[WORK TO BE COMPLETED]: Show every line of the data below that includes the word "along".

[PROVIDED ENTRIES]:
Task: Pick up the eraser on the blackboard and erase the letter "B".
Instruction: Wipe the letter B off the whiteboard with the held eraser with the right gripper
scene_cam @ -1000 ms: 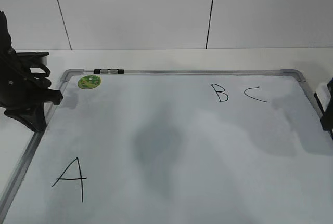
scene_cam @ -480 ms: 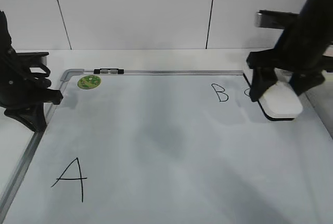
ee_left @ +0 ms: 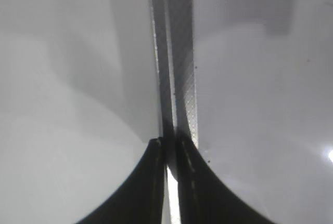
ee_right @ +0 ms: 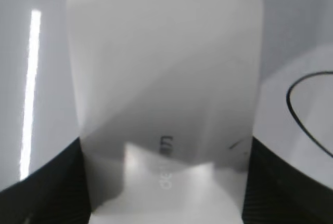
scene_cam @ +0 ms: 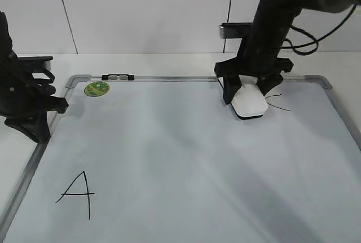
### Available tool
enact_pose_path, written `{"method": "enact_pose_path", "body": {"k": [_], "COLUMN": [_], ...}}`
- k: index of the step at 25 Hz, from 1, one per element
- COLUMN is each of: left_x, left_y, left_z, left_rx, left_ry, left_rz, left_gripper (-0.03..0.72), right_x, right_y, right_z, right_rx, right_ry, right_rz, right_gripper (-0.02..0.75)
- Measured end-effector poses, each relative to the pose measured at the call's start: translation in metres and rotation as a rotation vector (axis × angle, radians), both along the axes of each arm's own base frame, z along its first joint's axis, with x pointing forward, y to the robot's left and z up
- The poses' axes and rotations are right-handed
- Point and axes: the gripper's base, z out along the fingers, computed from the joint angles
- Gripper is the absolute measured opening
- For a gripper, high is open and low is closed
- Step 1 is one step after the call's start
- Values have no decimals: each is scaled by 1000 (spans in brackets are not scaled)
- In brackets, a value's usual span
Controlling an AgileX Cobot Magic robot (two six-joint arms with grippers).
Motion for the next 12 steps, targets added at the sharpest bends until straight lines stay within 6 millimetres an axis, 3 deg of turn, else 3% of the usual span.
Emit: {"method": "enact_pose_path", "body": {"k": [5,12], "left_x": [0,0], "left_y": [0,0], "left_z": [0,0], "left_rx": [0,0], "left_ry": [1,1], "left_rz": [0,0], "left_gripper": [24,26], "right_x": [18,22], "right_y": [8,14], "right_z": [-29,-33], "right_rx": [-43,-82], "right_ry": [7,21], "right_rz": [13,20], "right_gripper": [546,545]}}
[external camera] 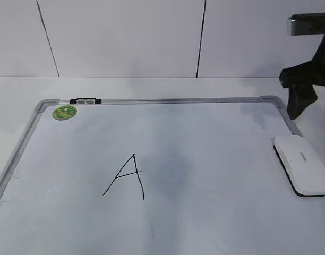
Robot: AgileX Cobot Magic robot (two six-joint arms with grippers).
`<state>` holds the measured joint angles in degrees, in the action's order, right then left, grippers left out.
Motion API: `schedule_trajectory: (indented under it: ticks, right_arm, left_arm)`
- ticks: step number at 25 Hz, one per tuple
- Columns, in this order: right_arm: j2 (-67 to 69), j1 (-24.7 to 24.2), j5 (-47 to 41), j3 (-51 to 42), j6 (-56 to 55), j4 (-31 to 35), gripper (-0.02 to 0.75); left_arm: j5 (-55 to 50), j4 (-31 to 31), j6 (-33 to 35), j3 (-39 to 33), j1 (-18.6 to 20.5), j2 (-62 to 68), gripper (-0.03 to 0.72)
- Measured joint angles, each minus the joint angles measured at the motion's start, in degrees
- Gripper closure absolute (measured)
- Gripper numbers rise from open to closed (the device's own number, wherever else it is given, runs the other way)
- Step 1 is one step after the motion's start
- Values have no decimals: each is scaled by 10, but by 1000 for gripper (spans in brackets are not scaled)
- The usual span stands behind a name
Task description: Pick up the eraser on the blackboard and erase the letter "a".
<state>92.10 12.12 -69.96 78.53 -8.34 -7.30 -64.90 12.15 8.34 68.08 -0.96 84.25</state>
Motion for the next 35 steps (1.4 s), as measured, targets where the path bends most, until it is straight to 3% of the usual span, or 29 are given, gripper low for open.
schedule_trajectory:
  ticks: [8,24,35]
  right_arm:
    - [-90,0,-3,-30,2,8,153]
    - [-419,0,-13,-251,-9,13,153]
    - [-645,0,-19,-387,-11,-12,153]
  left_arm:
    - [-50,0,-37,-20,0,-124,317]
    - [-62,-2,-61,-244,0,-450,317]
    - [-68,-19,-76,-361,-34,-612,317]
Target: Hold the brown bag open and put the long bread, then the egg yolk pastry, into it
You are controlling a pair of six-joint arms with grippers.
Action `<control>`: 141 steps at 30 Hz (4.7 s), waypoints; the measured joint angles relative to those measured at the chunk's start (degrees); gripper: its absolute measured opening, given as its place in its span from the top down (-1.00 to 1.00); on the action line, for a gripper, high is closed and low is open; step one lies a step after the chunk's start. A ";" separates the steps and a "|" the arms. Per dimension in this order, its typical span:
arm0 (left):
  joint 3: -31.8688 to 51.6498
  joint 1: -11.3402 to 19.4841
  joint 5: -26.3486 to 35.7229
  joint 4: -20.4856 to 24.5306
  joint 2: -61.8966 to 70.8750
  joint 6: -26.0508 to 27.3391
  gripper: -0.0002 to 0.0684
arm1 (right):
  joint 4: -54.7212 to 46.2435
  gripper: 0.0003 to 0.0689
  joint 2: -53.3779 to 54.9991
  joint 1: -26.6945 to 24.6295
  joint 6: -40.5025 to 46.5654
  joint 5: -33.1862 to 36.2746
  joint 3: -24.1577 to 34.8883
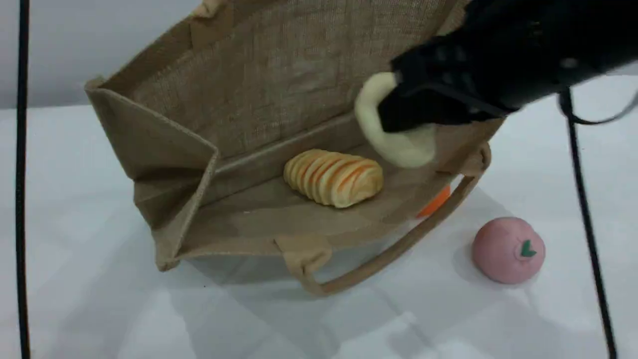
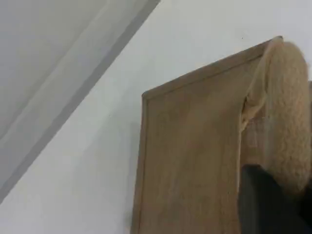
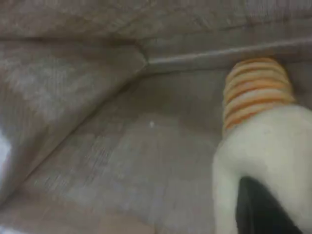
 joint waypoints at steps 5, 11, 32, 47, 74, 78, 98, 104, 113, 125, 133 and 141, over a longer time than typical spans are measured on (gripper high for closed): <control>0.00 0.00 0.00 -1.37 0.00 0.00 0.73 | 0.00 0.84 6.50 0.00 -0.07 0.01 -6.85; 0.00 0.00 0.00 -1.31 0.00 0.00 0.73 | 0.00 0.63 12.20 0.00 -0.21 0.07 -13.52; 3.59 0.00 -0.39 -1.34 0.79 -0.24 0.73 | -7.89 -0.59 -6.85 -0.11 6.51 -0.84 -13.86; 15.86 0.00 -1.55 -8.58 4.96 -1.32 0.73 | -58.50 -0.59 -28.22 -0.24 55.87 19.48 -13.86; 15.98 0.00 0.03 -0.04 4.02 -3.61 -0.67 | -110.33 -0.59 -59.70 -0.25 103.73 53.52 -9.74; 15.98 0.00 0.03 1.92 1.25 -8.78 -0.67 | -110.87 -0.59 -65.27 -0.25 103.73 53.58 -2.47; 32.60 -11.49 0.07 6.12 -21.50 -23.48 -0.67 | -110.86 -0.59 -82.09 -0.25 102.66 43.82 11.87; 36.14 -17.32 0.01 11.53 -24.58 -28.89 -0.67 | -111.31 -0.59 -82.09 -0.25 101.72 44.67 12.52; 46.49 -25.78 0.01 11.67 -35.03 -32.57 -0.67 | -109.13 -0.59 -82.09 -0.25 101.23 45.21 12.80; 64.99 -28.00 0.07 14.67 -57.59 -36.33 -0.54 | -109.18 -0.59 -82.09 -0.25 101.28 45.16 12.80; 75.80 -27.95 0.08 17.20 -73.52 -36.41 -0.54 | -109.19 -0.59 -82.09 -0.25 101.22 45.11 12.80; 88.56 -27.95 -4.18 20.17 -88.31 -37.36 -0.54 | -109.19 -0.59 -82.09 -0.25 101.27 45.11 12.80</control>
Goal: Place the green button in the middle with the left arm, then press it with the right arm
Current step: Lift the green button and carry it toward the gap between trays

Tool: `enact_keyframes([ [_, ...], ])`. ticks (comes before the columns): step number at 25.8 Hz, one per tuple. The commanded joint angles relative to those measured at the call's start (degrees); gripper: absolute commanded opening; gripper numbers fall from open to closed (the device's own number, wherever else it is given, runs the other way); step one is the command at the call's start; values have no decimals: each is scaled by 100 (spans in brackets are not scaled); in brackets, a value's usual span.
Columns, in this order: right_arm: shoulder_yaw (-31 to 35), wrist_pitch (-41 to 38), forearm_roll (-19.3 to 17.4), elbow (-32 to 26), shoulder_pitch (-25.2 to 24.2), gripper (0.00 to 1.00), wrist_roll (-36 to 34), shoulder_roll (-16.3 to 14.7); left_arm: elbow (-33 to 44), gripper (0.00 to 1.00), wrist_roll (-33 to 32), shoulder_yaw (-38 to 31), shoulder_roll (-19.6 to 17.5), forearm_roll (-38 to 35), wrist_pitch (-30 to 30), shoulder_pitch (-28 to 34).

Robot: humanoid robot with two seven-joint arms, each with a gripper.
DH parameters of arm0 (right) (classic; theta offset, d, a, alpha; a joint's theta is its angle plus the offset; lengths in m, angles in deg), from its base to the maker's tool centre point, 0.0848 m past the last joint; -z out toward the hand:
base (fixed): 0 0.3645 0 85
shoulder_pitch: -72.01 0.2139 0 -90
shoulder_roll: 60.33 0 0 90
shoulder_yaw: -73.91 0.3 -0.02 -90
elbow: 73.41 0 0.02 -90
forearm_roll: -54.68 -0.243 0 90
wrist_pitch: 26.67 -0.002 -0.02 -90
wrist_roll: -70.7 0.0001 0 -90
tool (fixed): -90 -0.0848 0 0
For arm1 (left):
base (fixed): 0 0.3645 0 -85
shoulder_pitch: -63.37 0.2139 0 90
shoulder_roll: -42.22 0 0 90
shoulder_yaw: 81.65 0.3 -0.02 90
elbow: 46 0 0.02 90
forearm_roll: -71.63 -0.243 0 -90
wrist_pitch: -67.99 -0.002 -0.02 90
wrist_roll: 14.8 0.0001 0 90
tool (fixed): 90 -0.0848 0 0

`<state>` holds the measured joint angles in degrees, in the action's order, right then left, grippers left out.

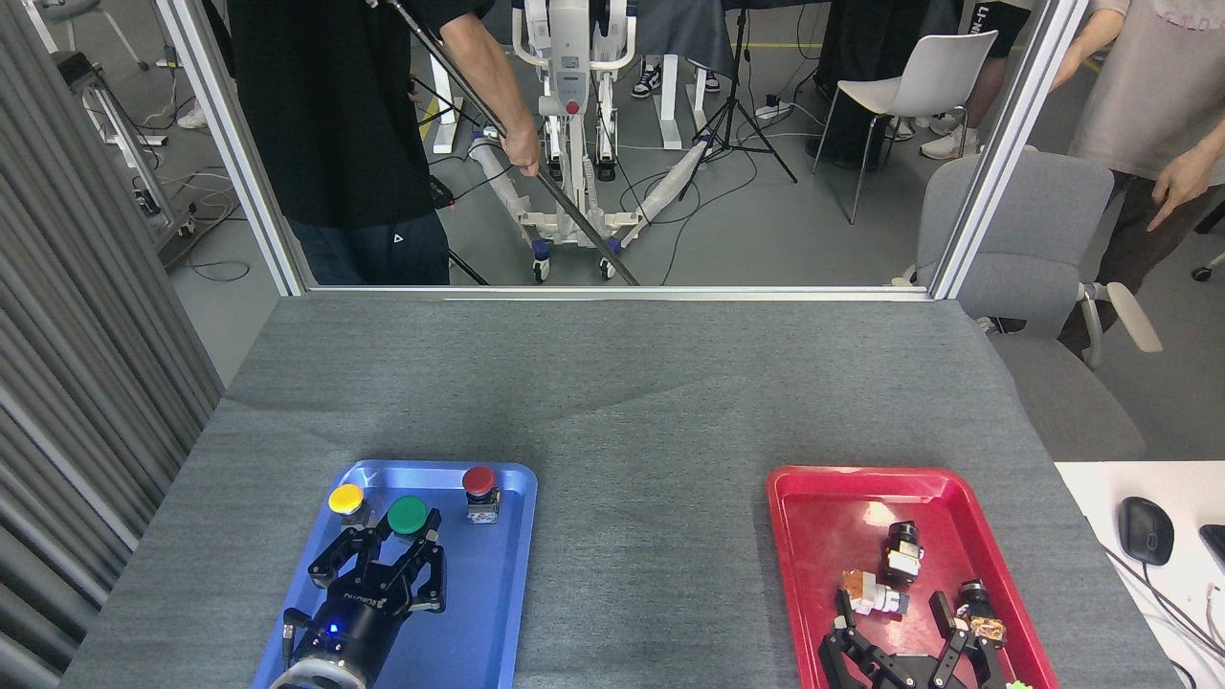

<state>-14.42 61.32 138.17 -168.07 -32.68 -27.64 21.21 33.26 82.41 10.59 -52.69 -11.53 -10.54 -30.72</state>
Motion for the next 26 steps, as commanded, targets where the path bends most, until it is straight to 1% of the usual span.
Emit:
enact_keyframes([
  [1,0,0,0,0,1,100,-1,3,178,15,-10,479,166,2,31,-39],
  [4,0,0,0,0,1,100,-1,12,-95,15,-10,1191,500,-51,22,-575],
  [8,0,0,0,0,-8,100,-1,12,-1167,15,-18,2025,772,-86,-31,-1392],
  [11,0,0,0,0,1,100,-1,12,-2011,15,17,2201,1115,-95,-31,-1770],
  [13,0,0,0,0,-8,100,-1,3,-2301,15,17,2245,1238,-103,-4,-1920],
  [17,0,0,0,0,-8,100,-1,3,-2345,15,34,2500,1264,-95,-48,-2034],
  [23,0,0,0,0,-8,100,-1,21,-2433,15,52,2570,1264,-86,-154,-2043],
  [26,0,0,-9,0,-16,100,-10,-6,-2503,15,52,2720,1264,-68,-189,-2113],
])
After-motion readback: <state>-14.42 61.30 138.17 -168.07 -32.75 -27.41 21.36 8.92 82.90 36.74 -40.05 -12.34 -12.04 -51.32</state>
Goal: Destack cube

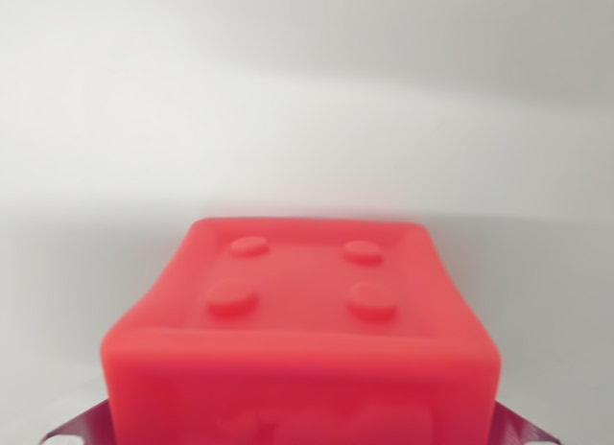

[RESULT OF THE EXERCISE]:
- Measured end-effector poses, each relative to the pose measured at the call's start: translation in metres and rotation as a rotation vector (axis × angle, radians), both along the axes of each arm's own base frame, z along its first joint's axis, with x pointing forward, y to the robot's left and z up
- Point and axes: the gripper's base, z out along the fingers, computed from the joint angles

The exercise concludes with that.